Polisi Sukoharjo Ubah Mobil Pribadi Jadi Ambulans Gratis, Aksi Humanis Tuai Apresiasi
Sukoharjo – Aksi kemanusiaan yang dilakukan seorang anggota kepolisian di Kabupaten Sukoharjo, Jawa Tengah, menjadi sorotan publik dan ramai diperbincangkan di media sosial. Sosok tersebut adalah Aipda Wirawan Setiadi, anggota Polsek Gatak Polres Sukoharjo, yang mengabdikan diri dengan mengubah mobil pribadinya menjadi ambulans gratis bagi masyarakat.
Langkah sosial tersebut telah dijalankan sejak 2016 atau sekitar sembilan tahun terakhir. Di tengah kesibukannya sebagai aparat penegak hukum, Wirawan tetap menyisihkan waktu untuk memberikan layanan kemanusiaan kepada warga yang membutuhkan.
Melalui komunitas Saber (Sedekah Berjamaah), pria yang akrab disapa Lek Wir ini bersama relawan mengoperasikan ambulans berbasis kendaraan pribadi yang telah dimodifikasi. Layanan tersebut diberikan secara cuma-cuma, mulai dari pengantaran pasien ke rumah sakit, evakuasi korban kecelakaan, hingga pengantaran jenazah ke tempat pemakaman.
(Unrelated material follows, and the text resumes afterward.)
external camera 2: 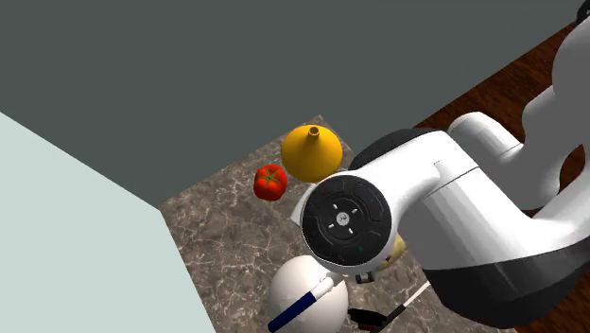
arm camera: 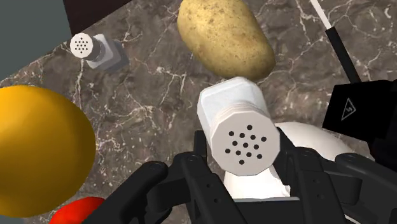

“Dulu hanya punya satu ambulans dan satu armada rescue. Alhamdulillah, sekarang sudah berkembang menjadi empat ambulans dan dua armada rescue,” ujar Wirawan, Jumat (3/4/2026).
Tak hanya menyediakan layanan ambulans, Lek Wir juga aktif menjalankan berbagai program sosial lainnya. Ia rutin menggelar kegiatan sedekah makan setiap Kamis dan Jumat, yang menyasar panti asuhan serta masjid di wilayah Sukoharjo.
“Setiap Kamis kami berbagi untuk anak yatim yang berpuasa. Sedangkan Jumat, kami berbagi kepada jemaah masjid untuk salat Jumat,” tuturnya.
Selain itu, komunitas Saber juga menyediakan layanan home care bagi pasien duafa yang tidak tercover BPJS, layanan memandikan jenazah, hingga pembinaan anak yatim piatu. Saat ini, terdapat tiga keluarga binaan yang mendapatkan pendampingan, mulai dari santunan hingga jaminan pendidikan.
“Kami bina dengan memberikan santunan, dan untuk pendidikan insyaallah kami tanggung hingga kuliah,” jelasnya.
Wirawan menegaskan, seluruh kegiatan yang dijalankan murni dilandasi semangat kemanusiaan dan pengabdian kepada masyarakat. Baginya, aksi sosial tersebut merupakan bagian dari implementasi tugas kepolisian dalam memberikan pelayanan, perlindungan, dan kehadiran nyata di tengah masyarakat.
“Semua ini kami lakukan untuk kemanusiaan, agar bisa lebih bermanfaat bagi sesama,” tegasnya.